O fluxo do trânsito nas ruas voltou a ser nervoso, enquanto os pedestres ( a maior parte com máscaras) enchem as calçadas. As aulas presenciais retornaram em algumas instituições de ensino de modo tão abrupto quanto foi o momento da sua suspensão em fevereiro de 2020. Estranheza, dificuldades em retomar o ritmo interrompido, ajustes urgentes, sistemas em pane e normativas apressadas indicam que se enfrenta, para além da pandemia, os sinais do que virá a ser a pós-pandemia.
Não se trata de uma data, porque uma pandemia não termina por decreto. É sim uma série de indícios pós-vacinação em massa que demonstram novos desafios, prospecções incertas e condições alteradas da saúde mental das pessoas. Dispersão, esquecimentos, sensação de estar perdido ou se sentir anacrônico, incertezas, sono irregular, pesadelos, excesso de peso, perda de peso, dificuldade de focar e o medo do retorno ao trabalho presencial são algumas das queixas frequentes nas rodas de conversa. E não dá para minimizar tais efeitos. São reais e tem afetações profundas na vida de todos nós. Há perdas, há luto, há sequelas de quem enfrentou a doença em si e nos seus.
Saber o que mais o isolamento forçado desencadeou no coletivo ainda está por vir. Não somos mais quem éramos, ainda que não saibamos quem nos tornamos. Fato é que o mundo mudou e aquele ao qual estávamos acostumados antes do coronavírus não existe mais, ainda que insistamos na banalidade do cotidiano.
Talvez boa parte de nós esteja mais empático, mais solidário e, com certeza, mais introspectivo. A vivência do isolamento mostrou que há dias e dias, que se conhecer e se tolerar faz parte do estar vivo; que sair de volta ao mundo externo acontece de modo diferente, ao menos neste momento. Por isso é necessário não perder a perspectiva de estarmos vivos num momento que há um evento que acontece uma vez a cada 100 anos, e que as pragas não são novas para a espécie humana, são novas para nós.

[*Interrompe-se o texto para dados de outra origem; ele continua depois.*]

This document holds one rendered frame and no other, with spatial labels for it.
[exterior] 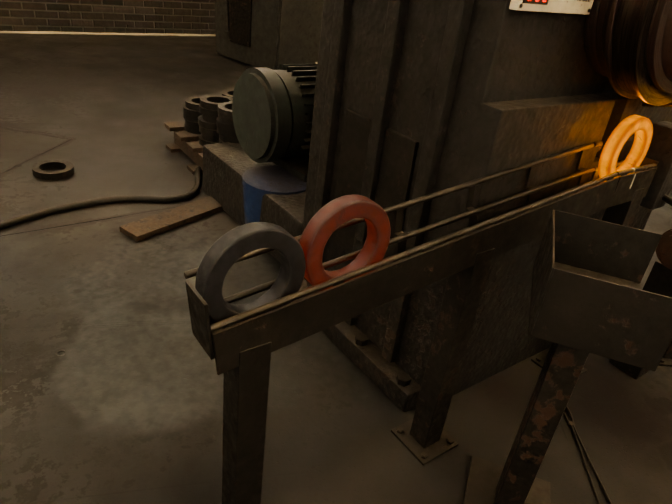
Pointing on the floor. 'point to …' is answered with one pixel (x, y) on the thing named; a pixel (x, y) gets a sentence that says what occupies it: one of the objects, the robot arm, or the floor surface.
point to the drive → (265, 142)
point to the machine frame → (450, 156)
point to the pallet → (203, 126)
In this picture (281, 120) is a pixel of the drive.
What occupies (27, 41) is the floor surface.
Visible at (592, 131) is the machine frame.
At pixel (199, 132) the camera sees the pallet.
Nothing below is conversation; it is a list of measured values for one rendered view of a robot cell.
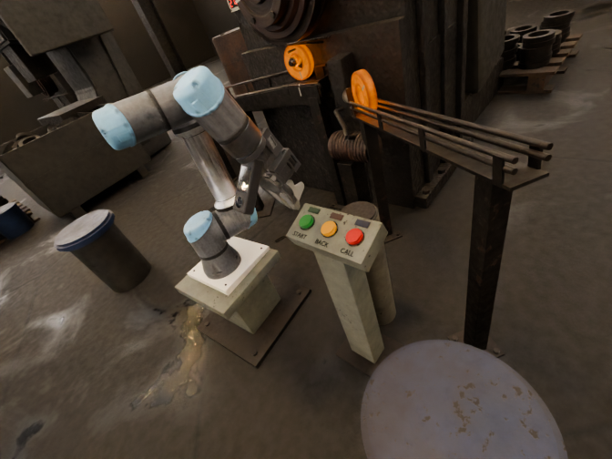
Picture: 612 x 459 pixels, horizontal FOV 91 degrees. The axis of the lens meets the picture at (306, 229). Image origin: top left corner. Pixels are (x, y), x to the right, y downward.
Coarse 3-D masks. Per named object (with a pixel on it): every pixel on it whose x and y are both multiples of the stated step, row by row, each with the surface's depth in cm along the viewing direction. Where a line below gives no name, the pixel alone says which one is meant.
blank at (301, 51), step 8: (288, 48) 137; (296, 48) 134; (304, 48) 132; (288, 56) 139; (304, 56) 134; (288, 64) 142; (304, 64) 136; (312, 64) 136; (296, 72) 142; (304, 72) 139
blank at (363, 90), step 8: (360, 72) 103; (352, 80) 109; (360, 80) 103; (368, 80) 101; (352, 88) 113; (360, 88) 110; (368, 88) 101; (360, 96) 112; (368, 96) 102; (376, 96) 102; (368, 104) 104; (376, 104) 105
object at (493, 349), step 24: (384, 192) 134; (480, 192) 62; (504, 192) 59; (384, 216) 142; (480, 216) 65; (504, 216) 63; (384, 240) 148; (480, 240) 69; (504, 240) 68; (480, 264) 72; (480, 288) 77; (480, 312) 84; (456, 336) 103; (480, 336) 92
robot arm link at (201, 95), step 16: (192, 80) 46; (208, 80) 47; (176, 96) 48; (192, 96) 46; (208, 96) 47; (224, 96) 49; (192, 112) 49; (208, 112) 49; (224, 112) 50; (240, 112) 53; (208, 128) 52; (224, 128) 52; (240, 128) 53; (224, 144) 54
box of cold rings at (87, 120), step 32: (64, 128) 263; (96, 128) 281; (0, 160) 238; (32, 160) 251; (64, 160) 268; (96, 160) 286; (128, 160) 308; (32, 192) 260; (64, 192) 272; (96, 192) 291
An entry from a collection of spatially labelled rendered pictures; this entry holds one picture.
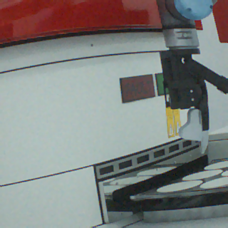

Os efeitos de uma pandemia tendem a se prolongar por uma média de quatro anos até que se estabeleça uma nova normalidade, ou a pós-pandemia. Até lá, teremos que lidar, entre outras coisas, com o impacto econômico, social e psicológico que ela desencadeou. Para além das mortes de familiares e amigos, há quem tenha perdido o emprego, quem faliu, quem não consegue mais sustento, quem está sem moradia, crianças e adolescentes ficaram sem estudo, relações de trabalho mudaram, função foram extintas, empregos foram precarizados para que lucros continuassem preservados. A superação desses problemas não acontecerá de modo rápido.
Talvez, concordando com Nicholas A. Christakis, não estejamos no início do fim desta pandemia que nos atravessa, mas sim estamos no fim do princípio. Enquanto isto vamos ter que lidar com os destroços provocados por ela e resignificar a vida cotidiana de modo maduro.